Artist Blog

Every week an artist whose single image was published by Der Greif is given a platform in which to blog about contemporary photography.

Pacifico Silano

Jul 14, 2015 - Jeremy August Haik

Today I'm bringing you some new work from NY-based artist Pacifico Silano. Currently, he is an artist in residence at Baxter St (CCNY); these images are a sampling of the work he is currently preparing for his solo exhibition there later this year. Pacifico's work over the past several years has dealt with the photographic record of gay male identity. Throughout all of his work, which involves equal parts collection, appropriation, and careful observation, Pacifico presents us with a contemporary window into pockets of gay history defined in part by their absence from mainstream historical narratives. Pacifico has this to say about the relationship between history and photographs:

I think of the photographs that I make as a way of collaborating with the past, and I find value in reclaiming what has been lost and preserving what may soon be. Tearing pages, obscuring surfaces and juxtaposing artifacts are just some of the many ways my work makes interventions with small parts of history.

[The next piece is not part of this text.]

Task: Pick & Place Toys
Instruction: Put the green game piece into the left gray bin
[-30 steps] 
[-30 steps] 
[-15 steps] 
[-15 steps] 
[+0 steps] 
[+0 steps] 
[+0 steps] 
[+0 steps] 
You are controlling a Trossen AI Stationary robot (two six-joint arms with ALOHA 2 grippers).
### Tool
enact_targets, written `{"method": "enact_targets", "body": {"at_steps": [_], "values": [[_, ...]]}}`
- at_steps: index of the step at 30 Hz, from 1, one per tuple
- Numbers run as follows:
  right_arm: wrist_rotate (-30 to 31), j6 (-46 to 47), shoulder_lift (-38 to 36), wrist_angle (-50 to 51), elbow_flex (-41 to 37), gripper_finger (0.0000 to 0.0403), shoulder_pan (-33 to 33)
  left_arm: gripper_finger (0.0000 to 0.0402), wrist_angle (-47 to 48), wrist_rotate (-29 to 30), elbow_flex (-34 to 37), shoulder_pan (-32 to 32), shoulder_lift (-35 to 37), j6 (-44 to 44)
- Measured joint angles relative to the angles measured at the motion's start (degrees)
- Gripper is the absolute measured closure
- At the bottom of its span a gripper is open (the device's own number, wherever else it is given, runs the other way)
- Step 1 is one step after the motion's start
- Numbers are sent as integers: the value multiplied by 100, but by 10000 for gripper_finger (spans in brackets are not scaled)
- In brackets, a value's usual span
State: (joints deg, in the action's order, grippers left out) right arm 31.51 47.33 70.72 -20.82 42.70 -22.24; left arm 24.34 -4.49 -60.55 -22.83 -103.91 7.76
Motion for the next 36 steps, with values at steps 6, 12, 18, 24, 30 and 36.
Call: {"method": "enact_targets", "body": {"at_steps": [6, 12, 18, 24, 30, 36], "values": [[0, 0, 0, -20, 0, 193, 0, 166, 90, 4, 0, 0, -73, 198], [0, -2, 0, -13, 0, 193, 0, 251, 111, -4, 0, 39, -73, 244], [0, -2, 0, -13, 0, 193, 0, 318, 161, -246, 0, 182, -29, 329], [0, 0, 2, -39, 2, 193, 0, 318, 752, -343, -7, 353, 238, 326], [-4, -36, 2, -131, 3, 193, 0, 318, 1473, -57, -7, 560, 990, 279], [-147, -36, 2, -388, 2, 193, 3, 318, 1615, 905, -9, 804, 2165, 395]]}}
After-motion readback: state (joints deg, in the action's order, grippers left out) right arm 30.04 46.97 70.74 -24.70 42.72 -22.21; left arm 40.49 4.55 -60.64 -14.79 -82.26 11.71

Pacifico's exploration of this topic has moved fluidly between various historical eras, from Germany in the 1930s to an American porn star in the 1970s but recently he has been returning to a specific historical period that has been present in his work for several years, post-Stonewall 70s and early 80s at the onset of the AIDS epidemic. Here's what he has to say:

For the past five years I have focused on creating conceptually based imagery that delves into the culture of gay identity after the  Stonewall riots. I’m specifically interested in the years from 1969 to 1983, when AIDS was first written about as a “gay disease."

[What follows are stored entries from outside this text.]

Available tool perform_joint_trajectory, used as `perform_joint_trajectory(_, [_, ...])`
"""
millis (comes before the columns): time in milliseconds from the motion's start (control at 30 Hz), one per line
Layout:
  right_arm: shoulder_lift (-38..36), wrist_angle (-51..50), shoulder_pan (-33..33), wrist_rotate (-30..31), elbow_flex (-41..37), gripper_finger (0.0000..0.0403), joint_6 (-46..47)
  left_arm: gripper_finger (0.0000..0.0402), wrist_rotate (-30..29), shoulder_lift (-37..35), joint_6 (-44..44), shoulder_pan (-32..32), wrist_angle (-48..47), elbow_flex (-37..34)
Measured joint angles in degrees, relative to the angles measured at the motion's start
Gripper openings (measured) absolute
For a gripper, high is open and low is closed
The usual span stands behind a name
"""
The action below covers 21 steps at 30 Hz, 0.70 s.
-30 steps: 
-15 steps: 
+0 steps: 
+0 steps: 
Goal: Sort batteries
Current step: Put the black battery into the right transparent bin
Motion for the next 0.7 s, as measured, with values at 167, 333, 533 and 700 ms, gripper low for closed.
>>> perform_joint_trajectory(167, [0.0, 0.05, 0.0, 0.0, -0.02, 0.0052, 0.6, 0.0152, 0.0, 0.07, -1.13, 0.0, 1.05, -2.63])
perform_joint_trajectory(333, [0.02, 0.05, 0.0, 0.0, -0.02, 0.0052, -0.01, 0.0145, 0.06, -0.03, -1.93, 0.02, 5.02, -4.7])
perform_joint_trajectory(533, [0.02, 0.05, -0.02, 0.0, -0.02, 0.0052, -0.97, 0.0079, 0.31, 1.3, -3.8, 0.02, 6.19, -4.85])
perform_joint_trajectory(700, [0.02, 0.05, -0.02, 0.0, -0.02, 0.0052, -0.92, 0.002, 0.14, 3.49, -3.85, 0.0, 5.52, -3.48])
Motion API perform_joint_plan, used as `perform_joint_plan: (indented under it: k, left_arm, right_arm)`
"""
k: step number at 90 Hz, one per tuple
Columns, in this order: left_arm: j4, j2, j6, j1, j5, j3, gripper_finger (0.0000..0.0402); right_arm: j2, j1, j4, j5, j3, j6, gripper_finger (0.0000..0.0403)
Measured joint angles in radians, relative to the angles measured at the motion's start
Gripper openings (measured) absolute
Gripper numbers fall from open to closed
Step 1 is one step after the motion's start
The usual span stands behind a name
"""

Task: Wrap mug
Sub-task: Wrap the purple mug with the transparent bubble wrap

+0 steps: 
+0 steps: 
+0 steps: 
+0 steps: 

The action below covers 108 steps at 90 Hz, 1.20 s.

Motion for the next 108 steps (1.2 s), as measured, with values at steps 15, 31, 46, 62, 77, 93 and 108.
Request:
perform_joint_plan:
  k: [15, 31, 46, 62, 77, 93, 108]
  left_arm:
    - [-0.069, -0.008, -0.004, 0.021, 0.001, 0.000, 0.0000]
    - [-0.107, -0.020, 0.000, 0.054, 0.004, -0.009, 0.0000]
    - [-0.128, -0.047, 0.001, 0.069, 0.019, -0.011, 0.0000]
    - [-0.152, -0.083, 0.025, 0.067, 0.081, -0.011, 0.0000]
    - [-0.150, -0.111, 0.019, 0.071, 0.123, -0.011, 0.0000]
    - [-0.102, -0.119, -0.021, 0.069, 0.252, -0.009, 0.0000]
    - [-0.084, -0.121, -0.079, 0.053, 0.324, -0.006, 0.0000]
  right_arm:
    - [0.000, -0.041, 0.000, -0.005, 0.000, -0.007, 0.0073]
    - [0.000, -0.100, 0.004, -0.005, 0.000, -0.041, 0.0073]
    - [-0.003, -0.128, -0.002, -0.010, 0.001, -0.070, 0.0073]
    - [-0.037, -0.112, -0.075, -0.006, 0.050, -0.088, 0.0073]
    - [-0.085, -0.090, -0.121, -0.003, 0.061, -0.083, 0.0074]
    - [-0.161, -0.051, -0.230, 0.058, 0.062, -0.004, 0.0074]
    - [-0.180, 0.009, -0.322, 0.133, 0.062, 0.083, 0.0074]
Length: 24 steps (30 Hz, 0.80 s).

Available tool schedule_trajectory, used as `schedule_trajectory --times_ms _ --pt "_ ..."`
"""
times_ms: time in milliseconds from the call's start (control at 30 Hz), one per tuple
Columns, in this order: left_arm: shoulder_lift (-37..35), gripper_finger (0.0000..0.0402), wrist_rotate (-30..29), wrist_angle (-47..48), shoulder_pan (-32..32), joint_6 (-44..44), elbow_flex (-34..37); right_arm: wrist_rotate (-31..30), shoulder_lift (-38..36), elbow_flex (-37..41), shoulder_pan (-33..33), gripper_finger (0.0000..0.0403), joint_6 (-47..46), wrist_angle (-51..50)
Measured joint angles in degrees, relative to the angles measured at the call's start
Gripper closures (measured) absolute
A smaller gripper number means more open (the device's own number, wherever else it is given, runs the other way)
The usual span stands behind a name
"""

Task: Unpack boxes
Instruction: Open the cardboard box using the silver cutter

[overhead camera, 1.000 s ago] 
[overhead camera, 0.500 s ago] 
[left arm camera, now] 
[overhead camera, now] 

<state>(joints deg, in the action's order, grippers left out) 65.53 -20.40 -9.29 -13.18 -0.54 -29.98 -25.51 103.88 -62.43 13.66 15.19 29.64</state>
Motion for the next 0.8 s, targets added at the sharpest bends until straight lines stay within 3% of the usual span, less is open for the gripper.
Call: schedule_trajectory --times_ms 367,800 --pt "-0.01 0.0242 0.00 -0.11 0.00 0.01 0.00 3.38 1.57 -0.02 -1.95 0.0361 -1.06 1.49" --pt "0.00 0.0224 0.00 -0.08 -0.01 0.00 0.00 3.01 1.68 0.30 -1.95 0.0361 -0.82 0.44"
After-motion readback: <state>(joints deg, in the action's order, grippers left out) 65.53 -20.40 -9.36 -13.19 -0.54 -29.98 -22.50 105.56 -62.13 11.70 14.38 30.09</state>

The process of making these images has evolved over the years. While I’ve been working with  the scale of a photograph, video sculpture and appropriation, in the last year my work has gone through a dramatic transformation. Instead of cramming content into the frame, I find myself removing elements until I am left with the bare minimum. My approach to making an image has become more archive based, as I play with form, color and the content of gay imagery from old magazines and snapshots. I’m interested in these small, fragmented parts of a history that can easily be disposed of -- I’ve collected mementos of the time such as matchbooks from a leather bar and soap from a shuttered bath house, studying them like an anthropologist would.